Return all of the data below verbatim and exclude every picture.

Exercise data
┄┄┄┄┄┄┄┄┄┄

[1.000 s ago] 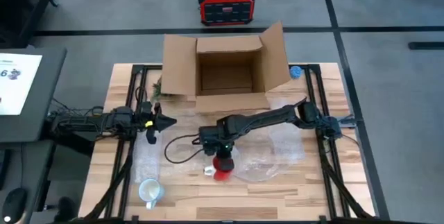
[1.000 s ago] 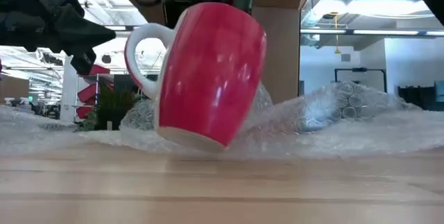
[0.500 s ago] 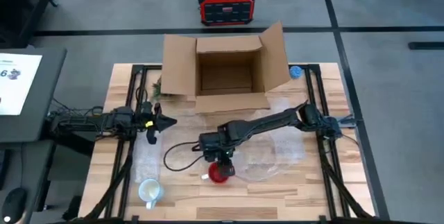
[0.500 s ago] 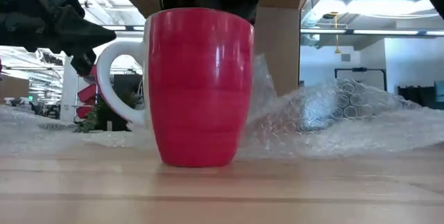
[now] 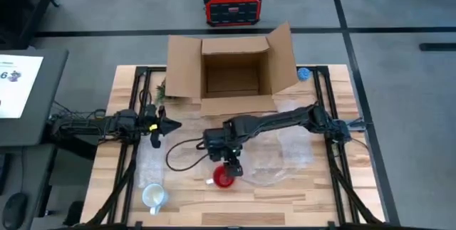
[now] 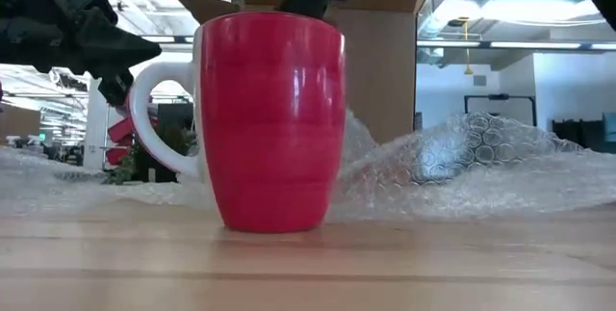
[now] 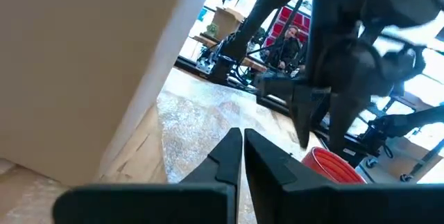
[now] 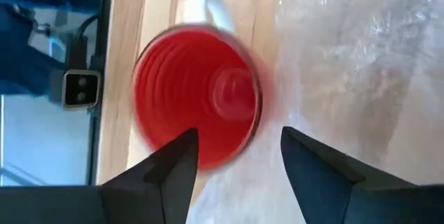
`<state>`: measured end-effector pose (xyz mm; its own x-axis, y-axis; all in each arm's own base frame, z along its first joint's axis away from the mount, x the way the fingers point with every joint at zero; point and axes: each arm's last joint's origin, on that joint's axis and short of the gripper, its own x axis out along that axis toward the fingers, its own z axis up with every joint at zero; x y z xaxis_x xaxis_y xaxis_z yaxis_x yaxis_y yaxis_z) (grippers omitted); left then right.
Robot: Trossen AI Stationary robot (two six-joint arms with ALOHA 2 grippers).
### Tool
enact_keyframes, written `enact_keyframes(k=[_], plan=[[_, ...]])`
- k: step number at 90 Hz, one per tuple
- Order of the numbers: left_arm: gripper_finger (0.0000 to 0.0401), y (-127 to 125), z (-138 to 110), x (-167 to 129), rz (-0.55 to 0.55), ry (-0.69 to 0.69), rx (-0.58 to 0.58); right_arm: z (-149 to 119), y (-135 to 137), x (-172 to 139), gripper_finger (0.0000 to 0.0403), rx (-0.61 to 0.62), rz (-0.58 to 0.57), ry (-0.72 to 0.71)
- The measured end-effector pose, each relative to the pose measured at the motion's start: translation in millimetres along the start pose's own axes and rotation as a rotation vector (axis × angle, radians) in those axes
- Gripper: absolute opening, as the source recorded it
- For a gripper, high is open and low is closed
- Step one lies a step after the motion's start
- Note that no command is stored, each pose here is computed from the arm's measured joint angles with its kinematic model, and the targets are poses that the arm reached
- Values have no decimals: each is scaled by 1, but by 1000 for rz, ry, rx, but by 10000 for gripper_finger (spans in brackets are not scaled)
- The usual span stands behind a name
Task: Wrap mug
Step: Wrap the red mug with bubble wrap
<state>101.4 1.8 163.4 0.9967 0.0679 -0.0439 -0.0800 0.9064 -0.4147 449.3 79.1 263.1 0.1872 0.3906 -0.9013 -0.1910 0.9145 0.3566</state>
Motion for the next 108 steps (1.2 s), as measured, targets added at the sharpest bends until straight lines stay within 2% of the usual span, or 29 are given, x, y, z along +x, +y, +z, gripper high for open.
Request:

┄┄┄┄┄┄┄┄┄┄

Exercise output
[1.000 s ago] 
[1.000 s ago] 
[0.500 s ago] 
[0.500 s ago] 
[now] 
[now] 
[now] 
[now] 
`<state>`: measured end-effector pose (xyz mm; its own x-axis, y-axis; all in each arm's own base frame, z along its first joint's axis away from the mount, x the way the fingers point with every joint at zero; point and axes: each arm's last joint's origin, on that joint's axis and short of the gripper, its own x axis out along that axis toward the fingers, its own z axis up with every joint at zero; x y z xaxis_x xaxis_y xaxis_z yaxis_x yaxis_y yaxis_z) (grippers omitted); left then right.
Robot: Trossen AI Stationary robot (two six-joint arms with ALOHA 2 grippers).
### Tool
enact_keyframes, written `enact_keyframes(k=[_], plan=[[_, ...]])`
- k: step number at 90 Hz, one per tuple
- Order of the numbers: left_arm: gripper_finger (0.0000 to 0.0401), y (-127 to 125), z (-138 to 110), x (-167 to 129), rz (-0.55 to 0.55), ry (-0.69 to 0.69), rx (-0.58 to 0.58); right_arm: z (-149 to 119), y (-135 to 137), x (-172 to 139), gripper_finger (0.0000 to 0.0403), rx (-0.61 to 0.62), rz (-0.58 to 0.57), ry (-0.72 to 0.71)
- The measured end-effector pose, each relative to the pose measured at the motion's start: translation in millimetres along the start pose's own axes and rotation as a rotation vector (axis × angle, radians) in those axes
- Gripper: absolute opening, as the source recorded it
- For a gripper, high is open and low is closed
- Step one lies a step after the motion's start
- Note that no command is stored, each pose here is computed from the arm's measured joint angles with its kinematic model, and the targets are poses that the arm reached
- Values have no decimals: each is scaled by 1, but by 1000 for rz, ry, rx, but by 10000 for gripper_finger (spans in brackets are not scaled)
- The usual span stands behind a name
Task: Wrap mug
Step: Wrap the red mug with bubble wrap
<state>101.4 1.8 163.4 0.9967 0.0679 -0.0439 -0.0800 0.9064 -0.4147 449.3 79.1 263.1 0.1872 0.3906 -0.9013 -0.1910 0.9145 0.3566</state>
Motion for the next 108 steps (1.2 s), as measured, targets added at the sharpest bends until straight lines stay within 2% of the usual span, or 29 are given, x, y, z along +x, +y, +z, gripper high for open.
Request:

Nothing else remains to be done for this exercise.